Penentang pembangunan
      Kelompok penekan merupakan salah satu bentuk institusi politik informal. Duverger dalam Suwadji (2005) berpandangan bahwa kelompok penekan memiliki konsep yang merujuk kepada organisasi dan aktivitas yang terjadi pada kelompok-kelompok yang ada di masyarakat. Kelompok penekan ini berusaha secara langsung dan tidak langsung untuk ikut andil dalam menentukan kebijakan dan juga mendapatkan kekuasaan. Struktur politik informal ini hadir dikarenakan struktur politik formal dirasa sudah tidak mampu mengartikulasi kepentingan yang ada di masyarakat. Maka dari itu, di Indonesia terdapat banyak kelompok penekan mulai dari serikat buruh, gerakan mahasiswa, gerakan aktivis HAM, gerakan lingkungan, dan lain sebagainya.

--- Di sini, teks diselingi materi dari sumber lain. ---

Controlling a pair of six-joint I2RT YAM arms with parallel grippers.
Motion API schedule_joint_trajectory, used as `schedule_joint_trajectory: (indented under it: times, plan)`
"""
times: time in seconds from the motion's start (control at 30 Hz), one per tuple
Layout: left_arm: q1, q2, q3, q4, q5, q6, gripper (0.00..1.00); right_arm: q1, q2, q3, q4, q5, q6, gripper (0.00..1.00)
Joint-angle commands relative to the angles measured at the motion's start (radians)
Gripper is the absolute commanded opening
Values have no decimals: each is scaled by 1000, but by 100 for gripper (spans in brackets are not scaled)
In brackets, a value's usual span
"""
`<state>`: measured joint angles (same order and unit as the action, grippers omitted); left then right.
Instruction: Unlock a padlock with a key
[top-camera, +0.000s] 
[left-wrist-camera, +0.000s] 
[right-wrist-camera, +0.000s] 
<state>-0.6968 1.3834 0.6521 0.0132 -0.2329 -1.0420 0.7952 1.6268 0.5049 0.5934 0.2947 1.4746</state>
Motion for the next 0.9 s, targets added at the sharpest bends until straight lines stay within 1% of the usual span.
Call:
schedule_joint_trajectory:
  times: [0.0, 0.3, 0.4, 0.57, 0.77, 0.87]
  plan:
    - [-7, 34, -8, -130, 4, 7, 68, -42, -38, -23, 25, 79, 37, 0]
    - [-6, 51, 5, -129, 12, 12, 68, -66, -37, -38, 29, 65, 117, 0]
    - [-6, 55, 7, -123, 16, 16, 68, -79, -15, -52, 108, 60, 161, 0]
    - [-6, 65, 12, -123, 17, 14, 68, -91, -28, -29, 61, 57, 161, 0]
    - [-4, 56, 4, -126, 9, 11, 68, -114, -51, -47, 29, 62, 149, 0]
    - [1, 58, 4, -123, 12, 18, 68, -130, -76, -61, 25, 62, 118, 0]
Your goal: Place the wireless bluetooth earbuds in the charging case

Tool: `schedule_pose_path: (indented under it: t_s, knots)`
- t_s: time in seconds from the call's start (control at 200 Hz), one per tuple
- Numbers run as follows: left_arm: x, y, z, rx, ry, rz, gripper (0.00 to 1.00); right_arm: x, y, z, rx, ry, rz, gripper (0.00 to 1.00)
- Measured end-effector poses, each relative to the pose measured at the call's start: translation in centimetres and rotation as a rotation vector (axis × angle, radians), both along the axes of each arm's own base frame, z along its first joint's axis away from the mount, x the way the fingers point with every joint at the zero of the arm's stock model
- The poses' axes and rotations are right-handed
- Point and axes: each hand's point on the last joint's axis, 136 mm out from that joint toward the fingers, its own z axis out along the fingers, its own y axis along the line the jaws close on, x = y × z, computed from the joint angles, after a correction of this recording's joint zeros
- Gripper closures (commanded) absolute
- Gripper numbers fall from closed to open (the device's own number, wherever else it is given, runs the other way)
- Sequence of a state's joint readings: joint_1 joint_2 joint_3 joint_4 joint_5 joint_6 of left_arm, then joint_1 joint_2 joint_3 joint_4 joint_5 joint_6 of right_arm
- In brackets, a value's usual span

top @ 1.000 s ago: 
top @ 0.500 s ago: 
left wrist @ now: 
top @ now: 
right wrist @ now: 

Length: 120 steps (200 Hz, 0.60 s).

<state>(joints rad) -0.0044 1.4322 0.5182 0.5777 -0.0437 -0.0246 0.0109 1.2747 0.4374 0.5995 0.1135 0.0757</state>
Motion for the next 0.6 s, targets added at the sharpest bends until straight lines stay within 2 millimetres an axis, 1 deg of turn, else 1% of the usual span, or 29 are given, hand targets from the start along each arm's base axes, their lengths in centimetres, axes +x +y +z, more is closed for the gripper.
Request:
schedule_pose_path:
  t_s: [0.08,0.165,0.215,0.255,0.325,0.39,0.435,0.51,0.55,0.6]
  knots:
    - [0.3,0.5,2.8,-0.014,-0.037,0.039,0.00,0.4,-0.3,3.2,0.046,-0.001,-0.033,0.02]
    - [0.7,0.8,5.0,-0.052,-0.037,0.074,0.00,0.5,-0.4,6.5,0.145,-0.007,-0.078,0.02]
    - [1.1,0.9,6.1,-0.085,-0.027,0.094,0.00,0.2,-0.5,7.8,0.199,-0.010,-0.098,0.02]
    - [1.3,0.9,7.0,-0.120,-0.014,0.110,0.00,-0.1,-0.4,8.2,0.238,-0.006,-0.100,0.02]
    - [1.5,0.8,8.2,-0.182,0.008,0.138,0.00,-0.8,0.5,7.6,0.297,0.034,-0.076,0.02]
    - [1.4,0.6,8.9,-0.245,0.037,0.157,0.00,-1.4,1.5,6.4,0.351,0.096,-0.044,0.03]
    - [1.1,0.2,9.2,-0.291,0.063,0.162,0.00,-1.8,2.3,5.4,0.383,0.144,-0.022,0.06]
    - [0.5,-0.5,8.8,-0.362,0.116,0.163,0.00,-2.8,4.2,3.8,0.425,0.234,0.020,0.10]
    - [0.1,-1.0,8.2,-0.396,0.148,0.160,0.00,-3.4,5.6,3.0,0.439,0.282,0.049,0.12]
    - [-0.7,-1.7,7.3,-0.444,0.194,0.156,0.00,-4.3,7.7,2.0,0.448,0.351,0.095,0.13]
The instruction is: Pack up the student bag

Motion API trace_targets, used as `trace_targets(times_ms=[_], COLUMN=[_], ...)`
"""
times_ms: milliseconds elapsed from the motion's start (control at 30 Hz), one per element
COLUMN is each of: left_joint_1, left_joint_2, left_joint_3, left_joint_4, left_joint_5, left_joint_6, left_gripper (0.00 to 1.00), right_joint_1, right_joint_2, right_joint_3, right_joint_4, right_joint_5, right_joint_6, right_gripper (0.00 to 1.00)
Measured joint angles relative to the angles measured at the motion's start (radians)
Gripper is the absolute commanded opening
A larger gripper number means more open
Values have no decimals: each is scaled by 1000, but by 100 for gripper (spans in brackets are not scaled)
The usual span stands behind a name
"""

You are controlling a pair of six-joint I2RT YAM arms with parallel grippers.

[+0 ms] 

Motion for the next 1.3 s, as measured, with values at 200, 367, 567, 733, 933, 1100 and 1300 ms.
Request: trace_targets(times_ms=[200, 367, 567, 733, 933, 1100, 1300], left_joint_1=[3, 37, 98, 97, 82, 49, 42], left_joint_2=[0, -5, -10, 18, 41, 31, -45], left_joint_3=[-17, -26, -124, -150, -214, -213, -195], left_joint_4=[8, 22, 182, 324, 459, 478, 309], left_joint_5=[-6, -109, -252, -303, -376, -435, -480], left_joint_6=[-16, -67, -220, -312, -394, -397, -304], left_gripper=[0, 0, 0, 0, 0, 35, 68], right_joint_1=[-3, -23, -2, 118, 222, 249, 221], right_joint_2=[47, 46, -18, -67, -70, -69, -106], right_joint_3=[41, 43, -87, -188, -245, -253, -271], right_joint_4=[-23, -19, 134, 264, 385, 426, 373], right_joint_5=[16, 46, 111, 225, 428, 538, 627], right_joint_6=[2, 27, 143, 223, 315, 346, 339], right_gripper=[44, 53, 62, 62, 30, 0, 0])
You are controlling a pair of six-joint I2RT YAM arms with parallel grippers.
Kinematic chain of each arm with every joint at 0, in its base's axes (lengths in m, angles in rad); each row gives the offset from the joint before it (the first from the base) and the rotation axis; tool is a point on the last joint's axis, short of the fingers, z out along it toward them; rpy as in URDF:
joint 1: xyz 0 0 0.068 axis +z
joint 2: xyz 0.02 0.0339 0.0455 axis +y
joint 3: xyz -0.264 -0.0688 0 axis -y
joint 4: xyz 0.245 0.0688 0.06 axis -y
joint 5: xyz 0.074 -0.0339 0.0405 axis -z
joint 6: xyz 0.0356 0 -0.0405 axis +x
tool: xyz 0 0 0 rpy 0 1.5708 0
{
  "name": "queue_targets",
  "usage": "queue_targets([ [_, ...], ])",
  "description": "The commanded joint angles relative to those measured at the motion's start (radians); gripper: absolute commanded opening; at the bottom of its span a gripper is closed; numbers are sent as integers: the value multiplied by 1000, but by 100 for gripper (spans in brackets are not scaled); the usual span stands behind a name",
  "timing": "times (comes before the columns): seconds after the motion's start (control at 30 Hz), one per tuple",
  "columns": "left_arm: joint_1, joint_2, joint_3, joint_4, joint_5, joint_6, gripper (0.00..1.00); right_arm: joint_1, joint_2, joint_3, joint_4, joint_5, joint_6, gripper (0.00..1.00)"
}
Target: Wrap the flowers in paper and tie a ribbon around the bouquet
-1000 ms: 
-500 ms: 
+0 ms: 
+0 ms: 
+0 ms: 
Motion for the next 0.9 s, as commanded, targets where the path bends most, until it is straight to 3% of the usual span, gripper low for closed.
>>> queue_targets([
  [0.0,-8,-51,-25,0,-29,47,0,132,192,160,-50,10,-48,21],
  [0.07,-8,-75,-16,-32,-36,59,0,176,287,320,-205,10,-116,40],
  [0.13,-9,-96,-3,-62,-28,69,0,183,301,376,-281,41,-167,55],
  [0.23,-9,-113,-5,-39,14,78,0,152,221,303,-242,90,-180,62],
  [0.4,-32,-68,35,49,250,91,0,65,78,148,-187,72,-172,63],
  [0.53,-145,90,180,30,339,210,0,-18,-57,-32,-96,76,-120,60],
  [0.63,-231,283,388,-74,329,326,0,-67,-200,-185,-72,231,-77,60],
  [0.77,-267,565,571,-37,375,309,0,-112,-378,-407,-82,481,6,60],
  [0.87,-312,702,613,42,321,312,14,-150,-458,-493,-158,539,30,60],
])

      Salah satu kelompok penekan yang aktif dalam mengkritisi kebijakan pemerintah adalah Wahana Lingkungan Hidup Indonesia (WALHI). WALHI berdiri sebagai lembaga swadaya masyarakat yang bertujuan untuk mewujudkan suatu tatanan sosial, ekonomi dan politik yang adil dan juga demokratis dan di dalamnya menjamin hak-hak rakyat serta lingkungan hidup yang sehat dan berkelanjutan (Mardatila, 2021). WALHI memiliki fokus terhadap hak asasi manusia dan juga lingkungan karena pada pelaksanaannya lembaga ini kerapkali mendesak kebijakan dalam pengelolaan sumber-sumber kehidupan yang harus berpihak kepada rakyat dan menghilangkan eksploitasi serta penindasan. Berdasarkan situs WALHI, lembaga ini sudah melakukan penentangan kepada pemerintah sejak masa Orde Baru hingga saat ini.